Yes Virginia, Macs really are more secure. By design

by  Alan Zisman (c) 2005 First published in Performance PC Canada date


For this security-themed issue, I was asked to review security software for Macs. I can think of lots of such programs for Windows-users: anti-virus applications, firewalls, spyware scanners, and more. Any Windows user ignores them at his (or her) peril. For Mac? Well there are a few anti-virus programs, but many Mac owners don't bother. Mac owners install anti-virus software to avoid accidentally spreading Windows viruses.

Macs aren't perfect. Apple, just like Microsoft, releases operating system updates from time to time, aimed at patching security holes as they are discovered.

And Mac-owners running that platform's version of Microsoft Office are in danger from Word and Excel macro-viruses, just like users of the Windows MS Office version. Macro-viruses were widespread a decade ago, but they are very rare today. Instead, the virus targets of choice are Microsoft Outlook and Outlook Express, Windows-only applications. Spyware, arguably causing more distress these days amongst computer owners than viruses, is also Windows-only. In 2004, there was some discussion about a theoretical way to write Mac OS X viruses, but there are currently no Mac viruses ‘in the wild'.

One reason Mac-owners get off easy is the relatively small number of Macs. Graham Cluley, of anti-virus software firm Sophos said: "… virus writers appear motivated by a desire to cause widespread havoc and so have concentrated on the market leader."

But that's only part of the story. Microsoft has made a series of design decisions that have made Windows systems easy targets. Microsoft turns on system services by default, leaving them running in the background in case they are needed. Unused, these services eat up system resources and leave back doors unlocked when a computer is online. (For example, most users only discover the Windows Messaging service—not to be confused with instant messaging like MSN Messenger—when it gets used by adware programs to pop up ads on their desktop). Programs such as Outlook or Outlook Express can run scripts which can harvest email addresses, change computer settings, or install software.

Microsoft correctly designed the multi-user Windows 2000 and XP with users designated as system administrators or as limited users with less power to change the system. But on the mass-market Windows XP Home, this is hidden; the default user has full administrator power and lacks the protection from inadvertent software installs that they would have if they were running as a limited user.

In moving to its Unix-based OS X operating system, Apple made choices that result in better security.
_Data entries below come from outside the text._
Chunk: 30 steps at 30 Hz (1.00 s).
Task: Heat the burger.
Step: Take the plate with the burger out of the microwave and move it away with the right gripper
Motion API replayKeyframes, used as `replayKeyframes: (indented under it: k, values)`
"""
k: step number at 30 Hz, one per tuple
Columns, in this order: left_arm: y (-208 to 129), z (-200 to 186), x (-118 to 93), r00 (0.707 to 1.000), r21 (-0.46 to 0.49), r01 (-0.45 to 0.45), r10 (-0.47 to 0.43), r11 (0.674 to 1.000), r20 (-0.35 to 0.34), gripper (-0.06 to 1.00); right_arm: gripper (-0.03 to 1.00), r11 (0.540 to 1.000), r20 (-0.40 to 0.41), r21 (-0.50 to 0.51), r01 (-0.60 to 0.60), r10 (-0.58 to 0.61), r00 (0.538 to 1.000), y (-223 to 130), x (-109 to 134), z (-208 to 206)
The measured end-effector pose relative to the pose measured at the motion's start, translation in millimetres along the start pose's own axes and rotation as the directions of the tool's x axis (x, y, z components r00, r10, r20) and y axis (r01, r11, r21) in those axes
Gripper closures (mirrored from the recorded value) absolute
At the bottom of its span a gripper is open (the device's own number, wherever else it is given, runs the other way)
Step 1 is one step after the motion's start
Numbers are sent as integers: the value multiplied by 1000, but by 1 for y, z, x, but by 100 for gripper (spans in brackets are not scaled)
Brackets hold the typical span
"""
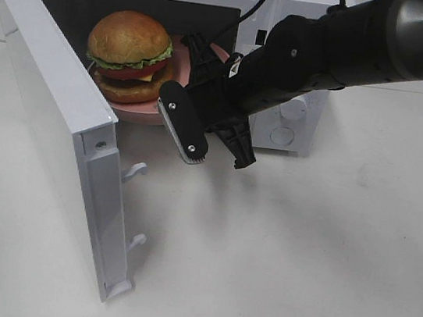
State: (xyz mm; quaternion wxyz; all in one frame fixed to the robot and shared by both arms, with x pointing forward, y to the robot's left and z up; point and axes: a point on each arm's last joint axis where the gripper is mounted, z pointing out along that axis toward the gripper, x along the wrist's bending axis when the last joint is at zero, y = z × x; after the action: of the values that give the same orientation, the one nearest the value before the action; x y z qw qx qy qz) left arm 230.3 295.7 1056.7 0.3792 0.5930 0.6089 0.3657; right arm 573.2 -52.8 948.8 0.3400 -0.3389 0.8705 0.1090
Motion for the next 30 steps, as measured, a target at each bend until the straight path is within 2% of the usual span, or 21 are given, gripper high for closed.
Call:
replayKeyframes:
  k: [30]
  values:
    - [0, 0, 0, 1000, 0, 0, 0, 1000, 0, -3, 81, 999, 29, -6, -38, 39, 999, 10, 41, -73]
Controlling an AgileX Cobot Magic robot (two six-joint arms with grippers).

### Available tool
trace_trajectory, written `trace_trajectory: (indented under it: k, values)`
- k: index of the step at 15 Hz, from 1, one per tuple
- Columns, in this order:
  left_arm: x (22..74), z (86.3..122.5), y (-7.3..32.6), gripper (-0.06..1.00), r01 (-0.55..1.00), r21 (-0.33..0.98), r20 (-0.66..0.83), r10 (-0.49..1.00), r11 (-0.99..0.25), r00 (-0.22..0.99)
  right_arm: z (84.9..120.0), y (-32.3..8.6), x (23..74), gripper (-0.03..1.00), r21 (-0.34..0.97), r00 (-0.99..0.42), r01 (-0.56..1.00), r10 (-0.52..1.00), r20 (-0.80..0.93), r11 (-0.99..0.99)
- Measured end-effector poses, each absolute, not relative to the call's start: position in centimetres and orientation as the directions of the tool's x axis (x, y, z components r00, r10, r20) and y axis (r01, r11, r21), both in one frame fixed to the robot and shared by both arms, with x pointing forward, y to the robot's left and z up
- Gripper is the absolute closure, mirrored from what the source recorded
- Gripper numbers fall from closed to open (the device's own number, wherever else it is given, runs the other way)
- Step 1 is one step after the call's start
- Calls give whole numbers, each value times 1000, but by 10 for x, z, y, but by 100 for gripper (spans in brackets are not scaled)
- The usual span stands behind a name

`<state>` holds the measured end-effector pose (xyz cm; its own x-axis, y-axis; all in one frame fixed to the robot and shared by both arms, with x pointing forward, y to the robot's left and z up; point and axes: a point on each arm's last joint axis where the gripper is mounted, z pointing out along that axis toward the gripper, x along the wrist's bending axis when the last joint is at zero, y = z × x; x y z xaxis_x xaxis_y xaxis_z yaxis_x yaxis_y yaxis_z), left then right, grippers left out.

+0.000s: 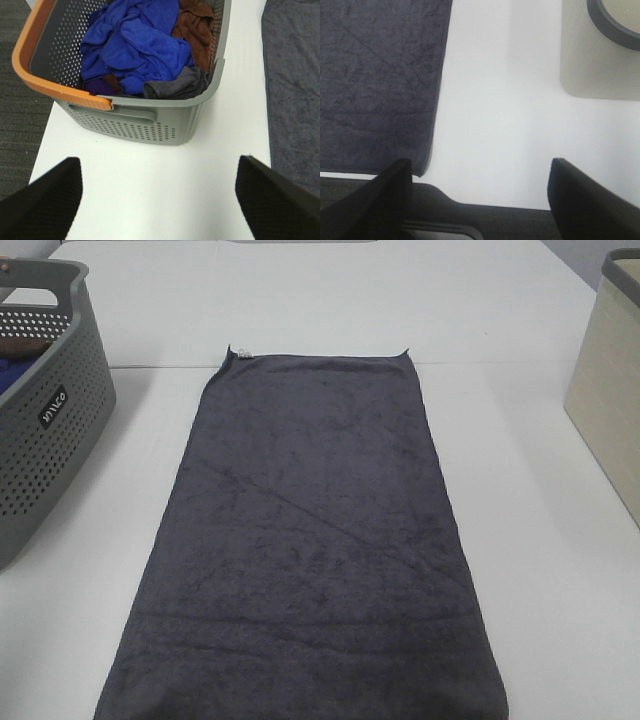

Unused services are turned off by default. The all-powerful Root user account is hidden; serious geeks who need Root access can get it, but the rest of us are protected from self-inflicted damage. While any Windows application can install files into the \Windows\System folders, Mac software—including Apple's own software updates-- cannot make changes to the operating system without explicit administrator-level user permission. At worst, malware could muck up an individual user's setup, but not mess up the computer over-all.

The end-result: the bad guys target Windows both because of the large number of people using it and because it's easy to get results. That's no guarantee that there will never be a successful mass attack on Mac (or Linux) users, but for now—and for the foreseeable future— you'll be far safer computing on a Mac than on a Windows system.